_DIRECTIONS:_ Here is the task for the records below: repeat exactly the lines from the one with "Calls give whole" to the one with "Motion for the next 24", both included, and nothing else.

(SUPPLIED RECORDS Opens)

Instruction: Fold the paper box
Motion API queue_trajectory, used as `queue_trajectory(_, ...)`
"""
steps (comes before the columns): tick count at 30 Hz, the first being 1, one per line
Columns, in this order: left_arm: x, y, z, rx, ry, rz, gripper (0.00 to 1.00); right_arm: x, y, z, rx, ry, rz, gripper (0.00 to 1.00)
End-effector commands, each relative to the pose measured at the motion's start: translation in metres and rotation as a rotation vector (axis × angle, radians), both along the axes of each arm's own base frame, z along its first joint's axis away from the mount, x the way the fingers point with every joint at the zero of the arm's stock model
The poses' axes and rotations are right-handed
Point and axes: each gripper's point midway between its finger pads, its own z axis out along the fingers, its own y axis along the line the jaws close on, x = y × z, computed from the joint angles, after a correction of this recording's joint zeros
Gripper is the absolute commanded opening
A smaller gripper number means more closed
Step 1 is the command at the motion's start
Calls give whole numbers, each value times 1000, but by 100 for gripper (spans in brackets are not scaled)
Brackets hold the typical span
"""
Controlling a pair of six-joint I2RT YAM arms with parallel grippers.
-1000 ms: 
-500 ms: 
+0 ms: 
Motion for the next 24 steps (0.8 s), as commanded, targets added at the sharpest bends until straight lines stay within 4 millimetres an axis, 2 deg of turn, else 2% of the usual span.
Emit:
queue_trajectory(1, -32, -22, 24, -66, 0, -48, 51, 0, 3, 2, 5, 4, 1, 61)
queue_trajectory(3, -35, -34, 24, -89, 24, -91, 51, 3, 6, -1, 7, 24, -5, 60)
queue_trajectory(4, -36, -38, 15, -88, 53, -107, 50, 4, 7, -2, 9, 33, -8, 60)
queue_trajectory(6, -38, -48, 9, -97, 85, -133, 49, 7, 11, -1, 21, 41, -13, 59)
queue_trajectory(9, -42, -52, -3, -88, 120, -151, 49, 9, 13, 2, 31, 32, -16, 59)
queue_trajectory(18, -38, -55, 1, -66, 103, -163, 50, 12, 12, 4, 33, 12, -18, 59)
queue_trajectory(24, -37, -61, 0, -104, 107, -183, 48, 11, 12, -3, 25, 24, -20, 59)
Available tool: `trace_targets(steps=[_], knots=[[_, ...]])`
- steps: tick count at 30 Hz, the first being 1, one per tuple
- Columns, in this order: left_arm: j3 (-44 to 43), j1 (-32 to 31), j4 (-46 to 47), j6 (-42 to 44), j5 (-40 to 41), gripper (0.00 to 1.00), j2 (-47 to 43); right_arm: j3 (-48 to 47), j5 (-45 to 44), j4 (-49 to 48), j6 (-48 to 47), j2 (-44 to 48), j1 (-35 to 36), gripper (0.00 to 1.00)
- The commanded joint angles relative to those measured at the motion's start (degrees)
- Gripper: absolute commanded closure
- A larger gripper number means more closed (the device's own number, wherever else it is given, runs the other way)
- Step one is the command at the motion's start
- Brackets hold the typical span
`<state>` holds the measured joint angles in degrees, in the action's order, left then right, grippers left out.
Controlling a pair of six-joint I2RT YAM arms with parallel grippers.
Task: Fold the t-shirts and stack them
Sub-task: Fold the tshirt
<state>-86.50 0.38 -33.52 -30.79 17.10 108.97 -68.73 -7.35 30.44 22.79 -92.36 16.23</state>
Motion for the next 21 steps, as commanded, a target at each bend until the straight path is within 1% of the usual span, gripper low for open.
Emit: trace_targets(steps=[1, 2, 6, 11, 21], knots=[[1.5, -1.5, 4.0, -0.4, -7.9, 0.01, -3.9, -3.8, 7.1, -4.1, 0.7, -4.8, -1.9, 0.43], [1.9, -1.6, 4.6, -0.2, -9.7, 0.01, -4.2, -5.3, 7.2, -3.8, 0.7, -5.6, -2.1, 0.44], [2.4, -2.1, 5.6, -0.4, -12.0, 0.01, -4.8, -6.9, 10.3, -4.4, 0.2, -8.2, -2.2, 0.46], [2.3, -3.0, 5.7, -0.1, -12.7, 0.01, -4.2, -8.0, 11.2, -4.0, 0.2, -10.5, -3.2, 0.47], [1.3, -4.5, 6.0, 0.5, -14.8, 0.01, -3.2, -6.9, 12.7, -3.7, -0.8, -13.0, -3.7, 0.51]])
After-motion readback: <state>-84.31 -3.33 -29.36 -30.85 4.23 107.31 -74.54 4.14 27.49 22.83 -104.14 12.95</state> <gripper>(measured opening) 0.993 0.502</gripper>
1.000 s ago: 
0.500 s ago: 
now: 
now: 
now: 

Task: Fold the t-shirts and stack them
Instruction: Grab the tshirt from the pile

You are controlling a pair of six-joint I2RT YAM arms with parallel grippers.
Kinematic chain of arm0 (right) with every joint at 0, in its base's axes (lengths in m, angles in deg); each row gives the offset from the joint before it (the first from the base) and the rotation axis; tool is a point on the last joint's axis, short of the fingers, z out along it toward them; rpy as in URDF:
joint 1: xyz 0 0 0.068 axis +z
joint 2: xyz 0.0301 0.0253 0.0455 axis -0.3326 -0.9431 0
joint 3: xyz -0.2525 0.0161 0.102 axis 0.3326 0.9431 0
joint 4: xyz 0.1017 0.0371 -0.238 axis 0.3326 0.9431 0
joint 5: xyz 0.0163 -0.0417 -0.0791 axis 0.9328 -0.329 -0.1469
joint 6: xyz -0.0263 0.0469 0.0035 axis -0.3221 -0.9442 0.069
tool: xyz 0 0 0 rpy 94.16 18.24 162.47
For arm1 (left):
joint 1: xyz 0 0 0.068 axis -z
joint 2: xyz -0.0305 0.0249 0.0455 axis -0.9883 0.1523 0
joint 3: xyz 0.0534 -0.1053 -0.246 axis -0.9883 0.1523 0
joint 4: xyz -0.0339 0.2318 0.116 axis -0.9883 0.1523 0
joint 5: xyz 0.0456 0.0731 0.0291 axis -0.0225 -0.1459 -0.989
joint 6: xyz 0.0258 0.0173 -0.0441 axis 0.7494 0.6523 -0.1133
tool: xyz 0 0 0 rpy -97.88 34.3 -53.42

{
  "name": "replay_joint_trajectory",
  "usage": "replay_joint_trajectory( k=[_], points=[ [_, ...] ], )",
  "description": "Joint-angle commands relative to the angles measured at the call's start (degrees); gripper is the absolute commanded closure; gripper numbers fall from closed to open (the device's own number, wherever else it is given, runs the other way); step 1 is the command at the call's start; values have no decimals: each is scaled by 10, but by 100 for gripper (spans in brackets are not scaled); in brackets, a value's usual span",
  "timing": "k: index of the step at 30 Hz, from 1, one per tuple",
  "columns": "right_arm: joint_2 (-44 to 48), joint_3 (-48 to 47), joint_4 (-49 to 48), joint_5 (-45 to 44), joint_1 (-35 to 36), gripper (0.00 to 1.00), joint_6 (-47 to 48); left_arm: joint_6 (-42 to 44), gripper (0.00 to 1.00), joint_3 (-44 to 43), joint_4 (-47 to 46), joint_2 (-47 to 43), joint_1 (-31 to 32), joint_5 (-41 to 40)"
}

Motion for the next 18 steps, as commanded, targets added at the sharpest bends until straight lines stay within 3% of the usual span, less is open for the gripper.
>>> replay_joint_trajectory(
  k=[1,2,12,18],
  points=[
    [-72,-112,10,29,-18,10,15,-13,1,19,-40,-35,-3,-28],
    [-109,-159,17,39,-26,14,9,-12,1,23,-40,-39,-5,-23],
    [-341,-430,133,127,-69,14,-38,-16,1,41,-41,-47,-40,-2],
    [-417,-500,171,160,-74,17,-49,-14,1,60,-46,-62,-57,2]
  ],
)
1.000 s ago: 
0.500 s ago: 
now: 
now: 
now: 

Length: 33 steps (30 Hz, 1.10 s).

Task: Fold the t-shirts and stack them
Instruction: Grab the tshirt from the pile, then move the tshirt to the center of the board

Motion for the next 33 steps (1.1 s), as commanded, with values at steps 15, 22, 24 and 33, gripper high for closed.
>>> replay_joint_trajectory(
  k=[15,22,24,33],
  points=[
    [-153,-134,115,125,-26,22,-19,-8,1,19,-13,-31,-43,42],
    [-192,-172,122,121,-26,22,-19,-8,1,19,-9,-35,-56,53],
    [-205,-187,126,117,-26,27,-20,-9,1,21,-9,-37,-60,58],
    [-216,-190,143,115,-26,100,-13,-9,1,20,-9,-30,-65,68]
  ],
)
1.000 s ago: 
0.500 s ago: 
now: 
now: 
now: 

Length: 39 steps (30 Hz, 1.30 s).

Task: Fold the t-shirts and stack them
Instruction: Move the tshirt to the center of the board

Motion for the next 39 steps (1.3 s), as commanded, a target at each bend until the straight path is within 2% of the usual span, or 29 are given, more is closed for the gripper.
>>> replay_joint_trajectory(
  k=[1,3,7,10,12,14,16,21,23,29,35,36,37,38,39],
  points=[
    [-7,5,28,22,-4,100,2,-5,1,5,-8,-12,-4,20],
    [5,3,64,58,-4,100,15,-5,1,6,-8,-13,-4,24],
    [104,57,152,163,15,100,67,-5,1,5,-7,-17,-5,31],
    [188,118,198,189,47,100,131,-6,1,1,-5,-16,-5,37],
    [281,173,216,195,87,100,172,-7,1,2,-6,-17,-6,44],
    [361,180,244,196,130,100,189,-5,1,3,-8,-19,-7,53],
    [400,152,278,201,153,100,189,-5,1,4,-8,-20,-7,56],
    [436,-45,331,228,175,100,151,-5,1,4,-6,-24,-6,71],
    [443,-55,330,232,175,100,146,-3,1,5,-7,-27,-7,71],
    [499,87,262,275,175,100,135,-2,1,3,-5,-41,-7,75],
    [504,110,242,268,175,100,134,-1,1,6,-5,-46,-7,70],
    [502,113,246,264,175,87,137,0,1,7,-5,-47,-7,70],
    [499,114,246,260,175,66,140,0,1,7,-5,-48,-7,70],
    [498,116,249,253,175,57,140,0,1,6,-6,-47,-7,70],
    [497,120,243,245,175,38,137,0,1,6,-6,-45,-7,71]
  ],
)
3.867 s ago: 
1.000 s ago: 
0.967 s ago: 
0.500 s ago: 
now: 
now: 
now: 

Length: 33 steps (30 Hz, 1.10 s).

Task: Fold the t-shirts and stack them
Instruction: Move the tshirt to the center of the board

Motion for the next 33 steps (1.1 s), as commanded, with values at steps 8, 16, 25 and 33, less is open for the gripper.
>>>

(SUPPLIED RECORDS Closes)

_TASK ANSWER:_
Calls give whole numbers, each value times 1000, but by 100 for gripper (spans in brackets are not scaled)
Brackets hold the typical span
"""
Controlling a pair of six-joint I2RT YAM arms with parallel grippers.
-1000 ms: 
-500 ms: 
+0 ms: 
Motion for the next 24 steps (0.8 s), as commanded, targets added at the sharpest bends until straight lines stay within 4 millimetres an axis, 2 deg of turn, else 2% of the usual span.

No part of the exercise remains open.